1944 film by Michael Curtiz

Passage to Marseille, also known as Message to Marseille, is a 1944 American war film made by Warner Brothers, directed by Michael Curtiz. The screenplay was by Casey Robinson and Jack Moffitt from the novel Sans Patrie (Men Without Country) by Charles Nordhoff and James Norman Hall. The music score was by Max Steiner and the cinematography was by James Wong Howe.

Passage to Marseille is one of the few films to use a flashback within a flashback, within a flashback, following the narrative structure of the novel on which it is based. The film opens at an airbase in England during World War II. Free French Captain Freycinet tells a journalist the story of the French pilots stationed there. The second flashback is at the French prison colony at Cayenne in French Guiana while the third flashback sets the scene where the lead character, Matrac, a newspaper publisher, is framed for a murder to silence him.

==Plot==
In 1942, journalist Manning arrives at a British RAF base to learn about the Free French who are fighting the Germans. Along with Captain Freycinet, he watches as French bomber crews prepare for a raid. Manning's interest focuses on Jean Matrac, a gunner, and Freycinet describes Matrac's story:

Two years earlier, just before the defeat of France by the Germans, five men are found adrift in a small canoe in the Caribbean Sea by the tramp steamer Ville de Nancy. These five men—Marius, Garou, Petit, Renault, and their leader, Matrac—are rescued and taken aboard the French freighter commanded by Captain Malo. They initially claim to be French-Venezuelan miners returning home to fight for their motherland, but when confronted by Captain Freycinet, the five confess to being escaped convicts from Devil's Island—the French prison colony at Cayenne in French Guiana. They had been recruited by Grandpère, a fervently patriotic ex-convict, to fight for France in her hour of need. To Grandpère, the inmates had recounted Matrac's troubles in pre-war France to convince the old man to choose Matrac to lead the escape. A crusading newspaper publisher, Matrac, being opposed to the Munich Pact, had been framed for murder to shut him up.

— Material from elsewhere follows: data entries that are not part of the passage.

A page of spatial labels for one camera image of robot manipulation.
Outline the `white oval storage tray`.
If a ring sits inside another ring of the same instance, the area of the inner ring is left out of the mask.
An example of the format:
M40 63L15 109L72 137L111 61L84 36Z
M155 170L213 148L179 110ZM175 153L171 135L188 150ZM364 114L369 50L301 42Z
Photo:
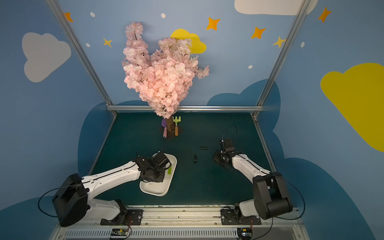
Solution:
M155 182L145 183L141 181L140 189L143 193L157 196L157 197L163 197L168 193L175 170L176 170L177 159L173 155L170 155L170 154L165 154L165 155L172 163L172 174L168 175L168 171L167 171L165 174L164 181L162 183L155 183Z

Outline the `back aluminium frame bar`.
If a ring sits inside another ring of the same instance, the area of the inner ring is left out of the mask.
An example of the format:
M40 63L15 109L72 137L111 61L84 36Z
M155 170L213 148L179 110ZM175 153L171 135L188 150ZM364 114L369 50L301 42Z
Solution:
M153 112L150 106L107 105L110 112ZM181 112L262 112L262 106L180 106Z

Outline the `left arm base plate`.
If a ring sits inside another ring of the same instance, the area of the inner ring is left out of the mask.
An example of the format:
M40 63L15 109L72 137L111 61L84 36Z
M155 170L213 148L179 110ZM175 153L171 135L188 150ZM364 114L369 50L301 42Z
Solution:
M122 210L112 220L101 219L101 226L139 226L143 218L143 210Z

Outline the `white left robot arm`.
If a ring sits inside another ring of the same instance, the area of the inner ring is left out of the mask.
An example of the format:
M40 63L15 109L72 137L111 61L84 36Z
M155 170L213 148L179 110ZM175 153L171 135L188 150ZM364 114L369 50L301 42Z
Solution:
M137 157L103 173L85 177L70 175L53 197L60 226L91 220L99 220L102 226L139 226L142 210L128 210L121 200L104 201L97 196L139 180L143 193L163 197L169 191L176 166L175 156L158 152L150 158Z

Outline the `left aluminium frame post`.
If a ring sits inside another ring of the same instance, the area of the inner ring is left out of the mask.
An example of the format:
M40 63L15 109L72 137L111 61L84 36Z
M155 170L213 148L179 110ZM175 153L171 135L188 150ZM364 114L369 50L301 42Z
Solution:
M69 20L65 16L65 13L59 3L59 1L56 0L46 0L47 5L49 6L50 10L54 14L55 18L57 19L59 25L61 26L62 30L64 31L65 35L67 36L68 40L70 41L71 45L73 46L75 52L77 53L80 61L82 62L83 66L85 67L87 73L89 74L91 80L93 81L95 87L97 88L98 92L100 93L101 97L103 98L104 102L106 103L106 108L113 105L113 102L108 95L105 87L102 84L101 79L99 78L96 70L94 69L91 61L89 60L84 48L82 47L79 39L77 38L73 28L70 25Z

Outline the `green circuit board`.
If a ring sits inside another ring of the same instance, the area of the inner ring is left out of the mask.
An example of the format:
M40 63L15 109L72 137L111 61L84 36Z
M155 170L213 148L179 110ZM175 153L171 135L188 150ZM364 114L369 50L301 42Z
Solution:
M237 228L237 240L251 240L252 236L251 228Z
M117 229L113 228L110 233L110 239L123 240L129 237L131 231L129 229Z

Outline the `aluminium frame post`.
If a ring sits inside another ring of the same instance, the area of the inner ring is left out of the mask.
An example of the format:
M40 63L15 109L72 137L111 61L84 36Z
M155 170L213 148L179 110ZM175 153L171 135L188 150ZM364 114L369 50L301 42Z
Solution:
M73 28L70 25L69 20L65 16L65 13L59 3L59 1L56 0L46 0L47 5L49 6L50 10L54 14L55 18L57 19L59 25L61 26L62 30L64 31L65 35L67 36L68 40L70 41L71 45L73 46L75 52L77 53L80 61L82 62L83 66L85 67L87 73L89 74L91 80L93 81L95 87L97 88L98 92L100 93L101 97L103 98L104 102L106 103L106 108L113 105L113 102L108 95L105 87L102 84L101 79L99 78L96 70L94 69L91 61L89 60L84 48L82 47L79 39L77 38Z
M279 52L279 55L278 55L278 58L275 62L275 65L271 71L271 74L269 76L269 78L267 79L267 82L265 83L265 86L261 92L261 95L258 99L258 102L257 102L257 107L261 107L263 108L264 107L264 103L272 89L272 86L274 84L274 82L276 81L277 79L277 76L284 64L284 61L286 60L286 57L296 39L296 36L298 34L298 32L300 31L300 28L307 16L307 10L309 9L309 6L311 4L311 1L310 0L304 0L302 1L300 7L299 7L299 10L294 18L294 21L290 27L290 30L287 34L287 38L286 38L286 41L284 43L284 45L282 46L280 52Z

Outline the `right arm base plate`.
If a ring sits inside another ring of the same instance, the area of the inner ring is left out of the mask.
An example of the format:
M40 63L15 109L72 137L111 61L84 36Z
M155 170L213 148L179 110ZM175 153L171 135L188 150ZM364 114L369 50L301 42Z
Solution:
M239 209L224 207L220 210L222 225L261 225L257 216L245 217Z

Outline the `left green circuit board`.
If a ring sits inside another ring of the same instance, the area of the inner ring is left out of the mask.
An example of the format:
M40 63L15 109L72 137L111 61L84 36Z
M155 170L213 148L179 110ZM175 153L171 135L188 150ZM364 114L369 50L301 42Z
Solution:
M123 240L129 237L131 231L129 229L117 229L113 228L110 233L110 239Z

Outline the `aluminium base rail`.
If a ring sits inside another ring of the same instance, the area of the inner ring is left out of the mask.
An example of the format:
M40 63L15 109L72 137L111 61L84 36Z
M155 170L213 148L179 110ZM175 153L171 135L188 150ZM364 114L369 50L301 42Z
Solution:
M251 228L251 240L308 240L302 220L294 218L298 209L279 218L261 220L261 225L222 225L220 210L224 205L129 206L143 210L139 226L101 226L99 220L81 221L70 227L57 226L52 240L111 240L113 228L129 229L124 240L236 240L237 228Z

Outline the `right aluminium frame post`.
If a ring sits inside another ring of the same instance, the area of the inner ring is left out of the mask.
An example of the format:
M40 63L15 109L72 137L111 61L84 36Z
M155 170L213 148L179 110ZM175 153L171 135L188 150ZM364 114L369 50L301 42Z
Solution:
M280 52L279 52L279 55L278 55L278 58L275 62L275 65L271 71L271 74L269 76L269 78L267 79L267 82L265 83L265 86L261 92L261 95L258 99L258 102L257 102L257 107L261 107L263 108L264 107L264 103L272 89L272 86L274 84L274 82L276 81L277 79L277 76L284 64L284 61L286 60L286 57L296 39L296 36L298 34L298 32L300 31L300 28L307 16L307 10L309 9L309 6L311 4L311 1L310 0L304 0L302 1L300 7L299 7L299 10L294 18L294 21L290 27L290 30L287 34L287 38L286 38L286 41L284 43L284 45L282 46Z

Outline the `pink cherry blossom tree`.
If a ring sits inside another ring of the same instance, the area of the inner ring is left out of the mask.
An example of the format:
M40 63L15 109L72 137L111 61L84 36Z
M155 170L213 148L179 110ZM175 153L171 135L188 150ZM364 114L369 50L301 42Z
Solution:
M191 55L190 39L165 38L158 42L160 48L150 54L142 38L143 30L141 23L126 27L124 82L139 93L140 99L158 116L168 119L188 95L193 79L207 77L210 70L199 66L198 57Z

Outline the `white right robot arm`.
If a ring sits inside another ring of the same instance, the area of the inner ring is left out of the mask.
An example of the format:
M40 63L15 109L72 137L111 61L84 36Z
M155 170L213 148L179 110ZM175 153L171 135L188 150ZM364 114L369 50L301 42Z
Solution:
M229 138L222 139L220 146L213 160L223 167L238 170L253 185L253 199L240 202L235 207L239 217L258 216L267 220L292 212L293 204L286 181L279 172L263 169L246 154L236 151Z

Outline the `right green circuit board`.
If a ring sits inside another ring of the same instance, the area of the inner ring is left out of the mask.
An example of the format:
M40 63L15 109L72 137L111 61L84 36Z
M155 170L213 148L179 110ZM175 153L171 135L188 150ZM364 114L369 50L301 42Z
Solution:
M252 236L251 228L237 228L237 240L251 240Z

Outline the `dark tree base plate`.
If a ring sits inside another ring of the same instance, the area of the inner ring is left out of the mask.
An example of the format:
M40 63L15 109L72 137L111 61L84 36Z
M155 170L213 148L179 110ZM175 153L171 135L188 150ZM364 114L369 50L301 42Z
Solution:
M175 135L175 132L176 131L173 131L173 132L170 132L170 131L166 131L166 139L167 140L170 140L172 138L174 138L176 135ZM181 127L178 127L178 134L180 135L181 133L183 132L183 129Z

By the time the Ville de Nancy nears the port of Marseille, France has surrendered to Nazi Germany, and a collaborationist Vichy government has been set up. Upon hearing the news, and after emotionally delivering it to his crew, Captain Malo secretly decides not to deliver his valuable cargo to the Germans and to instead divert to Britain. Pro-Vichy passenger Major Duval organizes an attempt to seize control of the ship, but is defeated, in great part due to the escapees. Another pro-Vichy traveler, Jourdain, manages to broadcast the ship's coordinates to a Nazi bomber that subsequently attacks the ship; the escapees shoot down the bomber, at the cost of Marius’ life. When they reach England, the surviving convicts join the Free French bomber squadron.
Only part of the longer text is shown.